**RECORDED DATA:**
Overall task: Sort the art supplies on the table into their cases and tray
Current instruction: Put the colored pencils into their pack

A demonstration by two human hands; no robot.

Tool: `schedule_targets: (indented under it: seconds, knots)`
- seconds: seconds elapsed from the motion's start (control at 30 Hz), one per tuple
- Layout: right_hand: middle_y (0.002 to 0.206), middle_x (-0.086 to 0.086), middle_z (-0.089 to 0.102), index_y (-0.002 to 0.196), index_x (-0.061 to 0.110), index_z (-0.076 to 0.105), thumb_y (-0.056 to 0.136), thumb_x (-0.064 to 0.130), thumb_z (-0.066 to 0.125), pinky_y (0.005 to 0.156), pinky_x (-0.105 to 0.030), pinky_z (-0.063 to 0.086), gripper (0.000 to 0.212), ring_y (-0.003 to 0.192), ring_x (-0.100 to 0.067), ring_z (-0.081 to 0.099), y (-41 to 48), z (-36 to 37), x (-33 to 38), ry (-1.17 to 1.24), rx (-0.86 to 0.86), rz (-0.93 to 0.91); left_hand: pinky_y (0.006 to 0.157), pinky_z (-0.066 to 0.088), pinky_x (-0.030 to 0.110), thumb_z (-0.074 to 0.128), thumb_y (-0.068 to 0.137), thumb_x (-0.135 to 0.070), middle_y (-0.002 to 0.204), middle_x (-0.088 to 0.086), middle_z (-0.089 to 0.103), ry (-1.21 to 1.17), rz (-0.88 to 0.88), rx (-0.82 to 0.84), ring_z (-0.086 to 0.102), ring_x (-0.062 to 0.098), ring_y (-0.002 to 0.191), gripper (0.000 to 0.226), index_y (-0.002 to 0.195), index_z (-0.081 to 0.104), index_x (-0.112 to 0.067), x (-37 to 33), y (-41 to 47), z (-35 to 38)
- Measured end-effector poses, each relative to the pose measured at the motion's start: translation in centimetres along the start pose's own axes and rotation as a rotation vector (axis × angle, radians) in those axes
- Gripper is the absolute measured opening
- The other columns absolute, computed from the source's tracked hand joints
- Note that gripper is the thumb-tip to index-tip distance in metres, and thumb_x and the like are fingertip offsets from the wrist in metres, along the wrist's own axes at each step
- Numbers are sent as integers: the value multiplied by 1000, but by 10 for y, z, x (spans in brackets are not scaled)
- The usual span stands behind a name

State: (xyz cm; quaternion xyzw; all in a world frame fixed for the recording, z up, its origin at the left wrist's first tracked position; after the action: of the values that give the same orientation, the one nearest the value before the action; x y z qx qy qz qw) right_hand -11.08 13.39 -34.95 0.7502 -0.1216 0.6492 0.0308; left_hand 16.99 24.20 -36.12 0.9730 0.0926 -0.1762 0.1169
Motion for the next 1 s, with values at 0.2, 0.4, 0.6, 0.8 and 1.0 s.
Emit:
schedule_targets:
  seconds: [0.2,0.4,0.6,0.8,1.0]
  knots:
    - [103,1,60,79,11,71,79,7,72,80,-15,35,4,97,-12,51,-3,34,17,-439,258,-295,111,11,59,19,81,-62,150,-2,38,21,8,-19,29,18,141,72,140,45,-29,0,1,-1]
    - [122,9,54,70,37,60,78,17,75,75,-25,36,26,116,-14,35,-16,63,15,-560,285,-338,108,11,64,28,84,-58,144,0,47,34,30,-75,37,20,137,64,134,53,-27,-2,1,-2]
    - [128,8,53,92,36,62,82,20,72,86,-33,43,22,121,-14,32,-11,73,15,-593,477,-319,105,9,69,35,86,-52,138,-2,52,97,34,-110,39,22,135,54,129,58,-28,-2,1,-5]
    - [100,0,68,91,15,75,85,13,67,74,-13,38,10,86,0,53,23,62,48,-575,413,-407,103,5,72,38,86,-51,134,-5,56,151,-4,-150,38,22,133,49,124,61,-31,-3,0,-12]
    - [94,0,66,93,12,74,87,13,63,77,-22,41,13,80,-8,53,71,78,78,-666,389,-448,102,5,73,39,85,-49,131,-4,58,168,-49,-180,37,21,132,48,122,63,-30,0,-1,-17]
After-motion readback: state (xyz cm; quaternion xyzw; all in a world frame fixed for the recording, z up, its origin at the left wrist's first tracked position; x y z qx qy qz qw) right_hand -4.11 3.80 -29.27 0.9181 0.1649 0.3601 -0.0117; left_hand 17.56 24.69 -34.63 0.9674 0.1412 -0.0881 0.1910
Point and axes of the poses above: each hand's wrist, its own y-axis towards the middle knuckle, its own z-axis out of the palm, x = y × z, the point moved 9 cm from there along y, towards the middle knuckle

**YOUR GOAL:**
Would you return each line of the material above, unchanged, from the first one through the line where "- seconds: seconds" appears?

**RESPONSE BELOW:**
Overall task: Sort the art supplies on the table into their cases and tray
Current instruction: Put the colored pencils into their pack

A demonstration by two human hands; no robot.

Tool: `schedule_targets: (indented under it: seconds, knots)`
- seconds: seconds elapsed from the motion's start (control at 30 Hz), one per tuple

Now the answer is complete.